* **Records for the task**:
┌──
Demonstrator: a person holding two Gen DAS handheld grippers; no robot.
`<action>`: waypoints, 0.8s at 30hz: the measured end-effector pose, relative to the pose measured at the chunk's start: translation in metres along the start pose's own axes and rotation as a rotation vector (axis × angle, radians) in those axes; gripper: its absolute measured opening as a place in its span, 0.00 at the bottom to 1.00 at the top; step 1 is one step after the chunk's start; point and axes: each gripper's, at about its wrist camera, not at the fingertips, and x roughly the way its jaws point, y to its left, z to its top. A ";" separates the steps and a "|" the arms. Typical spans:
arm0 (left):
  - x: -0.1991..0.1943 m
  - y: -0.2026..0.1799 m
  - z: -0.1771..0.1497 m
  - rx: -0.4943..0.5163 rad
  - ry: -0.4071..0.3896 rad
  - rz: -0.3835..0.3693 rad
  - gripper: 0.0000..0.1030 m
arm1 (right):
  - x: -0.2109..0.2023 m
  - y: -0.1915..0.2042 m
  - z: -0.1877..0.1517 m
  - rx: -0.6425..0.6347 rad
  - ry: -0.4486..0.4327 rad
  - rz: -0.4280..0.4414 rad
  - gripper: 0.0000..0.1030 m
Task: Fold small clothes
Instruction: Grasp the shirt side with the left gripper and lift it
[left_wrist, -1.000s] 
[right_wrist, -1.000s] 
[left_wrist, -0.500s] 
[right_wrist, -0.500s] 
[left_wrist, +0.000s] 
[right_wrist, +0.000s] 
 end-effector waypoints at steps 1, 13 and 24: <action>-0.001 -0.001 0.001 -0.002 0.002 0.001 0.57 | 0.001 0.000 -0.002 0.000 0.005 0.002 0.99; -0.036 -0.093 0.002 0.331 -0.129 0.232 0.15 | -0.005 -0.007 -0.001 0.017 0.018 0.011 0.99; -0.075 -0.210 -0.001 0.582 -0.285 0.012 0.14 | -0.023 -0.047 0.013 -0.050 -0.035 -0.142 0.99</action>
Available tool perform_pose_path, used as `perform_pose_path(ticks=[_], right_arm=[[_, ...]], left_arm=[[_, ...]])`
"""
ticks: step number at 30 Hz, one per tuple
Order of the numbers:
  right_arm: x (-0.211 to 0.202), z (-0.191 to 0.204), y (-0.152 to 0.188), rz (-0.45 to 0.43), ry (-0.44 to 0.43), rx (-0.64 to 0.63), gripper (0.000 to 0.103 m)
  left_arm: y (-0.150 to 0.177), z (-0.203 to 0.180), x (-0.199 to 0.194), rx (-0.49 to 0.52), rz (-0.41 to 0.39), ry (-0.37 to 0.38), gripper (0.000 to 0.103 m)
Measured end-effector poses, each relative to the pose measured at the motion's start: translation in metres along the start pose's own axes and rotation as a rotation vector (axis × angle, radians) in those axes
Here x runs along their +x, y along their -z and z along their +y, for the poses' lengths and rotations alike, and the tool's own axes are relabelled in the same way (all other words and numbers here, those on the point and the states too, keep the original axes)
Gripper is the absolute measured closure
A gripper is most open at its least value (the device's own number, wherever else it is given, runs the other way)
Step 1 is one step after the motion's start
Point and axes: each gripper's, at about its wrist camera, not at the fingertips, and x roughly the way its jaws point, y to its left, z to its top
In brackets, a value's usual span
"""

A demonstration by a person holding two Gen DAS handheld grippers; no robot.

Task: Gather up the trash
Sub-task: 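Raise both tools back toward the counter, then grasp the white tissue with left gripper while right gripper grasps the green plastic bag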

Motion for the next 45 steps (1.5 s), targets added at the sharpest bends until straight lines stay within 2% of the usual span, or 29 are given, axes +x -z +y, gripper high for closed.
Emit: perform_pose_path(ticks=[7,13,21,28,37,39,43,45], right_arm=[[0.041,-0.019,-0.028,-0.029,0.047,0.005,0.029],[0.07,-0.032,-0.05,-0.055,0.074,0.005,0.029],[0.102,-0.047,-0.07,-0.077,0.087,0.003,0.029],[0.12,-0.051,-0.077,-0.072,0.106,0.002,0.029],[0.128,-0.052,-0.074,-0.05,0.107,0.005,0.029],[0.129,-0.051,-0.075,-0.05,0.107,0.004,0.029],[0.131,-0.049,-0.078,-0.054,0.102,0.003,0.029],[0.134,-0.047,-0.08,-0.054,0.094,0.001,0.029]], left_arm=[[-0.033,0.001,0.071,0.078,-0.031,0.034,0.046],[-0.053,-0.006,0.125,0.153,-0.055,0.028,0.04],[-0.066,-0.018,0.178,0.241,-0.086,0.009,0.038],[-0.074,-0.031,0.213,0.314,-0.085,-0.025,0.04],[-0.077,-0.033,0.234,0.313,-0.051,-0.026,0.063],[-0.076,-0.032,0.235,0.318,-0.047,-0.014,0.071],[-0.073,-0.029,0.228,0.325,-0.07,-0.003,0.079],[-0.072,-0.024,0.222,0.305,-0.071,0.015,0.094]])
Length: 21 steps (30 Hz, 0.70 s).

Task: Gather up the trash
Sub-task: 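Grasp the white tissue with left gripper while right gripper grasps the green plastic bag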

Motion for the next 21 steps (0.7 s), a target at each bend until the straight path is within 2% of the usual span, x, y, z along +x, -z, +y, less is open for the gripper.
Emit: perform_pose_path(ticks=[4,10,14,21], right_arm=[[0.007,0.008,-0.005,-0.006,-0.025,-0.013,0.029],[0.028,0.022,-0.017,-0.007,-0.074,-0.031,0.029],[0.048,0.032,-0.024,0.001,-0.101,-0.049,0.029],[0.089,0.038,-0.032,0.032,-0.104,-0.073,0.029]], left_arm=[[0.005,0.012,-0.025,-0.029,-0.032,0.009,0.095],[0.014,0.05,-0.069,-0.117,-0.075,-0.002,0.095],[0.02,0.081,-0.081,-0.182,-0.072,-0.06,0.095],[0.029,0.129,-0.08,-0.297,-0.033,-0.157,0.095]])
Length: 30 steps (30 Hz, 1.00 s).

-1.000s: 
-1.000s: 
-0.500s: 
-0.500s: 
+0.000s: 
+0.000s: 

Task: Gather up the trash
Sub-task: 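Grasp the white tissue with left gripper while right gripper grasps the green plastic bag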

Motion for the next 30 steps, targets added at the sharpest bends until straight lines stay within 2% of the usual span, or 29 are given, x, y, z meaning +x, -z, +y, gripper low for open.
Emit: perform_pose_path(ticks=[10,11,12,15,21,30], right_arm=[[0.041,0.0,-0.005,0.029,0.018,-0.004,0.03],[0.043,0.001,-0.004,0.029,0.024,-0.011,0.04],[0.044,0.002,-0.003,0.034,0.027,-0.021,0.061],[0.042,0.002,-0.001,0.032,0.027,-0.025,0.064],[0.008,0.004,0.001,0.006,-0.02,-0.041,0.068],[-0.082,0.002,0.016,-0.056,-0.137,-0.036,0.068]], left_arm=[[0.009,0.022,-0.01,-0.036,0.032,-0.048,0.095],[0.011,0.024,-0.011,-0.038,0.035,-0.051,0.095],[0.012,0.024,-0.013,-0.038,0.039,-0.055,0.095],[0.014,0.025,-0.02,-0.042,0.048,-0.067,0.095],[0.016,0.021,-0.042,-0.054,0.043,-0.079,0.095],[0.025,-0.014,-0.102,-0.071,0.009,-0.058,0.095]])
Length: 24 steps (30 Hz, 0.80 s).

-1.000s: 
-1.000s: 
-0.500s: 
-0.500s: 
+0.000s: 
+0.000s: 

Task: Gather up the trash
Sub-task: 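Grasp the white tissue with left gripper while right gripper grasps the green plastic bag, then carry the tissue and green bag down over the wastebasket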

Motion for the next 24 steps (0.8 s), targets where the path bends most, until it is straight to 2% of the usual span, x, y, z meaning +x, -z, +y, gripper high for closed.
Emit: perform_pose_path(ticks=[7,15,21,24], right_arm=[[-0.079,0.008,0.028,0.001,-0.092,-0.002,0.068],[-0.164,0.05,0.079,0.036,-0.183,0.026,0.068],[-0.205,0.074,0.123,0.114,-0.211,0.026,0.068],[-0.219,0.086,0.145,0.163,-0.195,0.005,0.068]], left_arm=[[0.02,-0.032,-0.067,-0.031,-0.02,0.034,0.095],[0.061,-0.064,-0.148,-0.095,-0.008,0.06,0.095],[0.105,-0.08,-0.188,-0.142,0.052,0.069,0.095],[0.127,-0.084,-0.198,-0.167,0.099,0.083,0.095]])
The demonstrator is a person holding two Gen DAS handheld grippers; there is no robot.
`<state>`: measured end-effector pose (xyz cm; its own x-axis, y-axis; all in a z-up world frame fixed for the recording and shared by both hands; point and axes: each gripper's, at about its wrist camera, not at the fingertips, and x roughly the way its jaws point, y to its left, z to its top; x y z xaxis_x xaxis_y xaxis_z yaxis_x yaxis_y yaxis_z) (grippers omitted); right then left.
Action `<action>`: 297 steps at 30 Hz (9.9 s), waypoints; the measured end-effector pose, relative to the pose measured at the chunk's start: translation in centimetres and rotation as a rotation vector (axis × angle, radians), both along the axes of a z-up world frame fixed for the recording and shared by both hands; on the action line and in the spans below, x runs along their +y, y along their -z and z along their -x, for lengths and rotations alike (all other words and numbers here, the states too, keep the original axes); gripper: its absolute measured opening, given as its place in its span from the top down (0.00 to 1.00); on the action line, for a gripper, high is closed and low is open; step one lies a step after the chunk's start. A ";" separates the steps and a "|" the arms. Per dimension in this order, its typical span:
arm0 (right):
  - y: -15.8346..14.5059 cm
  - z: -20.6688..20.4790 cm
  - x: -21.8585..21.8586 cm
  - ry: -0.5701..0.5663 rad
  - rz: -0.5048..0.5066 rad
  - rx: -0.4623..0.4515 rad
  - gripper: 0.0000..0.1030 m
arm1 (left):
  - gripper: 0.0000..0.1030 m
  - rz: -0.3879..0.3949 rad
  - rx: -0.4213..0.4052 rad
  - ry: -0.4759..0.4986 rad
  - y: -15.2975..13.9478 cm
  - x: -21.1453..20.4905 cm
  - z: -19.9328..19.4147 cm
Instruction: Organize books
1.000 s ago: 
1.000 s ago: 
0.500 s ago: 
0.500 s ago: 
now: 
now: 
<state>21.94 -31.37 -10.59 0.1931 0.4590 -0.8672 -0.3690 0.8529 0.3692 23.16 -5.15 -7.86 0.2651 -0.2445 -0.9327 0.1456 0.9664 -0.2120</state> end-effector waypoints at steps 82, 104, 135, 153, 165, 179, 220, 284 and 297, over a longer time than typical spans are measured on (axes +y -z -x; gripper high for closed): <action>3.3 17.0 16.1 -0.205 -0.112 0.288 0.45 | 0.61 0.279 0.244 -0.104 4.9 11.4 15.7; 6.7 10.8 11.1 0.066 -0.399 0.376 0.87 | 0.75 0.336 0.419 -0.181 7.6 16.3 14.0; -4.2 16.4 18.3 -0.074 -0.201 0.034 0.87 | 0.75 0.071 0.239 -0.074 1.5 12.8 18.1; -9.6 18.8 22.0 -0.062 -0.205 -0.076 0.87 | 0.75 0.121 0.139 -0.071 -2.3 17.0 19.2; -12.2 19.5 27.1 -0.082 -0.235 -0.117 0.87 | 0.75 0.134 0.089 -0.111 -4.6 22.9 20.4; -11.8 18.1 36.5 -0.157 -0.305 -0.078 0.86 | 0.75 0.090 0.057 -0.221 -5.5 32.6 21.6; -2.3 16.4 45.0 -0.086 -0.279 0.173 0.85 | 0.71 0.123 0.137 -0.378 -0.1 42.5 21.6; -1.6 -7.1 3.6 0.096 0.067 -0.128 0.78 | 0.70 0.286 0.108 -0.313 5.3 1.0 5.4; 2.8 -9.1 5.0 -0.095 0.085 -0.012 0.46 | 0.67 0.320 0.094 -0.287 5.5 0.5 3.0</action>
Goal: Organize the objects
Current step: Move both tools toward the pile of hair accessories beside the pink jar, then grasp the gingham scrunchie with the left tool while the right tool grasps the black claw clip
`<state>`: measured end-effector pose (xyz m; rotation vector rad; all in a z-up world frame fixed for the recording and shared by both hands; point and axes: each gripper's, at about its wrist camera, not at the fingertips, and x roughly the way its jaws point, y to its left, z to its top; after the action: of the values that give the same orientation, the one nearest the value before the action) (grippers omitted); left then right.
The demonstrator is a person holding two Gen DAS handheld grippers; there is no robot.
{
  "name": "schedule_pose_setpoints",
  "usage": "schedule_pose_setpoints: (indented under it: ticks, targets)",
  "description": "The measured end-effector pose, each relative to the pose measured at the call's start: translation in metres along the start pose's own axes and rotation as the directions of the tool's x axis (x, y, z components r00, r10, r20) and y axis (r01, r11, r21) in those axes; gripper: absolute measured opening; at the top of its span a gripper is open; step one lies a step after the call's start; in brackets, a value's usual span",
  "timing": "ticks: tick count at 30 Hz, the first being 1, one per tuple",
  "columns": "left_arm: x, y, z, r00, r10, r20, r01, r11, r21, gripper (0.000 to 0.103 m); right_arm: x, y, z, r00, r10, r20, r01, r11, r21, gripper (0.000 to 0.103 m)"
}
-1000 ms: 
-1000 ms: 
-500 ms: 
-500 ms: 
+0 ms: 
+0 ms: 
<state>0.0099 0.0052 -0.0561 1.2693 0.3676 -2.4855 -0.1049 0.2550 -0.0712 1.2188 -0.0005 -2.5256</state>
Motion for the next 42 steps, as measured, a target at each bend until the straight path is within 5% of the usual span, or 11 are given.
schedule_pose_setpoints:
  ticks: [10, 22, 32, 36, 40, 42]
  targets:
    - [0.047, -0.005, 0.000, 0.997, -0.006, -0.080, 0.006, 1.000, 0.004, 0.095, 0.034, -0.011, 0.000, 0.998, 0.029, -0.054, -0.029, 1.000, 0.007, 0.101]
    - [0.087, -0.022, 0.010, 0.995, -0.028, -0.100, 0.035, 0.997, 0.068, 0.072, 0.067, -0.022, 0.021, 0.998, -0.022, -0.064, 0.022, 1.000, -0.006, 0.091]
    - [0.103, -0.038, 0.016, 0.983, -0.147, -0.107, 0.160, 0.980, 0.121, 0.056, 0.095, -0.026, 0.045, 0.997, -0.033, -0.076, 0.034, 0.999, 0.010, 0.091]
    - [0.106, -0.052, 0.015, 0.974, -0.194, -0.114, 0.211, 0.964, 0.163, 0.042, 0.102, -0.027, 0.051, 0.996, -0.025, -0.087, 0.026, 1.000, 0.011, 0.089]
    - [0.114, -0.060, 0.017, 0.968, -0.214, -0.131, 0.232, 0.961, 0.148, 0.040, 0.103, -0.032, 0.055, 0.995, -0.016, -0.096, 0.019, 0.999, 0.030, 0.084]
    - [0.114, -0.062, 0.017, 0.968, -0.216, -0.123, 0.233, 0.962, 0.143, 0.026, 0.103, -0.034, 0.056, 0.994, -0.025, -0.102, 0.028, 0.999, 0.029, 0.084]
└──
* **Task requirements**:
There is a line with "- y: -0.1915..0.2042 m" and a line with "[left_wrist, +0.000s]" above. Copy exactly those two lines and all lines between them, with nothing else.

* **Task solution**:
  - y: -0.1915..0.2042 m
  - z: -0.1877..0.1517 m
  - rx: -0.6425..0.6347 rad
  - ry: -0.4486..0.4327 rad
  - rz: -0.4280..0.4414 rad
  - gripper: 0.0000..0.1030 m
Task: Fold small clothes
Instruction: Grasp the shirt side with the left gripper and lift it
[left_wrist, -1.000s] 
[right_wrist, -1.000s] 
[left_wrist, -0.500s] 
[right_wrist, -0.500s] 
[left_wrist, +0.000s] 

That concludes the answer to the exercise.